Short answer

A good backlink is an editorially placed link from a relevant, trustworthy site that sends real users and clear relevance signals to your pages. Quality beats quantity: a few strong links will help rankings and traffic much more than many low-value links.

Key characteristics

  • Relevance: The linking page and site should be topically related to your content — search engines use context to judge value.
  • Authority & trust: Links from established sites with traffic, clear ownership, and clean link profiles carry more weight.
  • Editorial placement: Natural, in-body links surrounded by relevant text are better than footer/sidebar or paid placements.
  • Anchor text: Descriptive, varied anchors that match user intent help; avoid exact-match over-optimization.
  • Link neighborhood: Links from sites with spammy outbound links can hurt; quality neighbors matter.
  • Traffic potential: Links that bring engaged visitors add indirect SEO value through behavior signals.
  • Dofollow vs nofollow: Both can be useful — dofollow passes weight, but nofollow links still drive visibility and referral traffic.

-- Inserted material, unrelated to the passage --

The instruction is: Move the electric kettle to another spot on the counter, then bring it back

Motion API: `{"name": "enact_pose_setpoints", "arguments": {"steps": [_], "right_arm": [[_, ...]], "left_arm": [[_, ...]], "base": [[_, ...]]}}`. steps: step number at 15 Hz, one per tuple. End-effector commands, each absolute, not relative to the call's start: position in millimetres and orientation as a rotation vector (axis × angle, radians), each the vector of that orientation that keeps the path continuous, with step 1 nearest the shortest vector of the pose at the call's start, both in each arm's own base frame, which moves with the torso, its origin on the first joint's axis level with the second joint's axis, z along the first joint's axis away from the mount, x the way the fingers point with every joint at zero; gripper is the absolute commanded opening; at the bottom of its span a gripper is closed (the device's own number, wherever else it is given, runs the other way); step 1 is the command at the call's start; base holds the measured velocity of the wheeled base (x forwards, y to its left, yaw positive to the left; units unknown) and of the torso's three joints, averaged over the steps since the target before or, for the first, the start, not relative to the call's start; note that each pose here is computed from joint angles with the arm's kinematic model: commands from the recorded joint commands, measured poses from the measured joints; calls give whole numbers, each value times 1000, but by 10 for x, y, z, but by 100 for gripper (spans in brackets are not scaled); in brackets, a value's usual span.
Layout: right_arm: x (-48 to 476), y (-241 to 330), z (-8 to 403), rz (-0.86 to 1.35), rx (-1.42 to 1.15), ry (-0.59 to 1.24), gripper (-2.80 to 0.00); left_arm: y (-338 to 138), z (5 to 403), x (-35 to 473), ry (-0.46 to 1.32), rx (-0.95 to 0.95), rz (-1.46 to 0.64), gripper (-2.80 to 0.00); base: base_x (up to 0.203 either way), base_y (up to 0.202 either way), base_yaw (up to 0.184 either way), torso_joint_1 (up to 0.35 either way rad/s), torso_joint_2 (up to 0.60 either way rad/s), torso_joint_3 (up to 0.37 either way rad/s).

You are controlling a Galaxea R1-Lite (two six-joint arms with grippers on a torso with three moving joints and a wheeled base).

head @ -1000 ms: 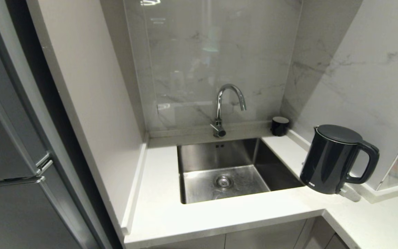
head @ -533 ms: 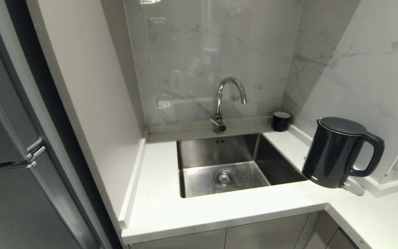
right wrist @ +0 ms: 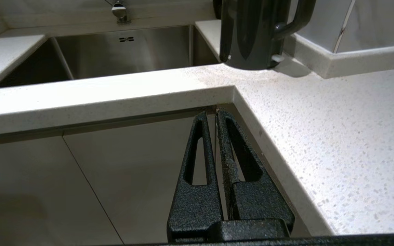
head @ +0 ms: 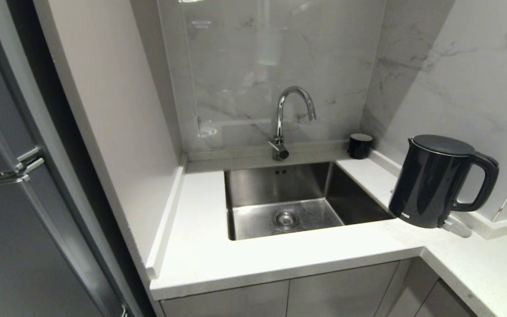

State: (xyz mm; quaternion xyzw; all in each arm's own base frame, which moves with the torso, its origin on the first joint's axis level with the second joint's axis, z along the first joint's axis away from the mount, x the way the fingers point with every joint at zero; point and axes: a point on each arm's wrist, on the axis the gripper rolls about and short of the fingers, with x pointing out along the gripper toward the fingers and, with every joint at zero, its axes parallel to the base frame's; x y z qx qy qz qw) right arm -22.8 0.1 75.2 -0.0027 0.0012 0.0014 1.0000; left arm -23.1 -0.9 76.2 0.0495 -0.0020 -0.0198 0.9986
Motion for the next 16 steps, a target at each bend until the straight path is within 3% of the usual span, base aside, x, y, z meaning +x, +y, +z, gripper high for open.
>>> {"name": "enact_pose_setpoints", "arguments": {"steps": [1,16], "right_arm": [[-227,1,752,3,-6,5,-280],[-228,1,752,3,-6,3,-280]], "left_arm": [[-9,762,-229,-2,100,-40,-280],[-9,762,-229,-2,100,-40,-280]], "base": [[0,0,0,-168,484,315],[0,0,0,-122,510,383]]}}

Quick checklist for vetting opportunities

  1. Is the site topically relevant?
  2. Does it have organic traffic and clear authorship?
  3. Is the link placed contextually and editorially?
  4. Is the anchor text natural and varied?
  5. Does the site avoid spammy practices?

Focus your outreach on building relationships, creating linkable content, and earning editorial mentions — those are the backlinks that produce sustainable SEO results.